§ Task goal: Going through the records that follow, please count the lines with "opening" in them and give only the count.

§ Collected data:
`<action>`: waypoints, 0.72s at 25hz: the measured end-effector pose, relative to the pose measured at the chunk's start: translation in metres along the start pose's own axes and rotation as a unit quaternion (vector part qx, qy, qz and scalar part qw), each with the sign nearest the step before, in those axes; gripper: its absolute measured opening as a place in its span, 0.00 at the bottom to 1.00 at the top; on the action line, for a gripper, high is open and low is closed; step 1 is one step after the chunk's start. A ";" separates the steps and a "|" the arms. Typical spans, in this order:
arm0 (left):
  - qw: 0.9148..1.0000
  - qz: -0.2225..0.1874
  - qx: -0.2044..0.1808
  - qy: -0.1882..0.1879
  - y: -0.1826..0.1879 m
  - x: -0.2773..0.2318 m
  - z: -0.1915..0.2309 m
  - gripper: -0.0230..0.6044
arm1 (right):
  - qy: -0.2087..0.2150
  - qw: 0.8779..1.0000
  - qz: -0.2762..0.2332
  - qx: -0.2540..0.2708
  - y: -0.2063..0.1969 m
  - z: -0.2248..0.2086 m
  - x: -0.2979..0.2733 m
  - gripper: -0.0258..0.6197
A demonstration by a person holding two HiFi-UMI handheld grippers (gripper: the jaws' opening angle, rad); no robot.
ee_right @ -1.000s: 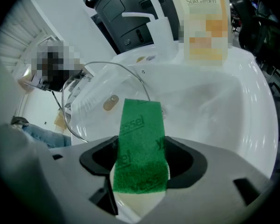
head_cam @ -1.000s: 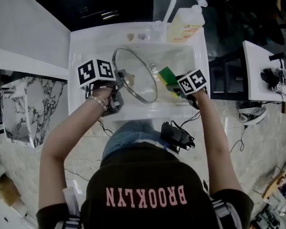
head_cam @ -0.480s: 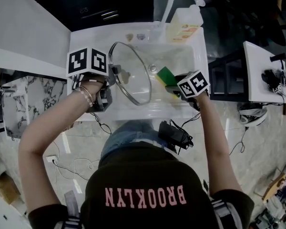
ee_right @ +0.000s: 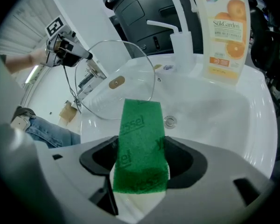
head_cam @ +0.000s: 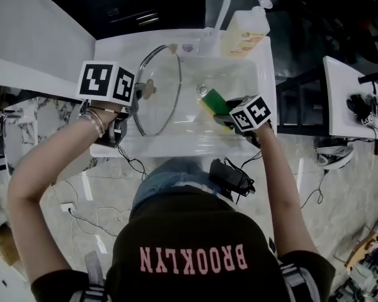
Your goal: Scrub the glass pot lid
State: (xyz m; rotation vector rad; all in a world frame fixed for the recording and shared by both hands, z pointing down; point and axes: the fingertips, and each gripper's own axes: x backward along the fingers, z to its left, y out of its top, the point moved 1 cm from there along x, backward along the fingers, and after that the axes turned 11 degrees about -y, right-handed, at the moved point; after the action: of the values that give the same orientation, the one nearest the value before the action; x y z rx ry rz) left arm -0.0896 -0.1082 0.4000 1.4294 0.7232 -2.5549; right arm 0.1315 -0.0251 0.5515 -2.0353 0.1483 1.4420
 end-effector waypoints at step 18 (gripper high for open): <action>0.949 0.061 -0.308 -0.031 0.028 -0.050 -0.088 0.12 | -0.129 0.980 -0.086 -0.127 -0.013 -0.065 0.101 0.50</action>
State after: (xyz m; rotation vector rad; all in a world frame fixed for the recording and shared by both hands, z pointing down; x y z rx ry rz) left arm 0.0149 -0.0977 0.3930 1.1304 1.2343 -1.9977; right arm 0.2294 -0.0240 0.4806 -1.9745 -0.3278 1.6651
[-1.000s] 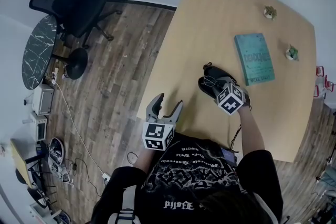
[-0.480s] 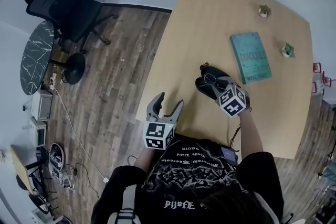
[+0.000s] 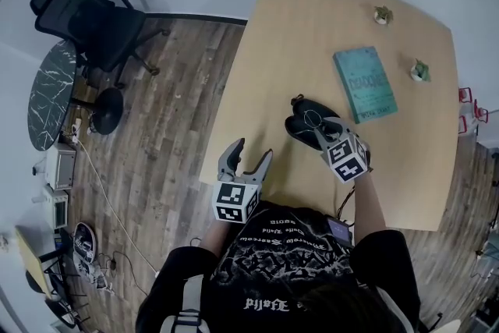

§ Response to the task: 2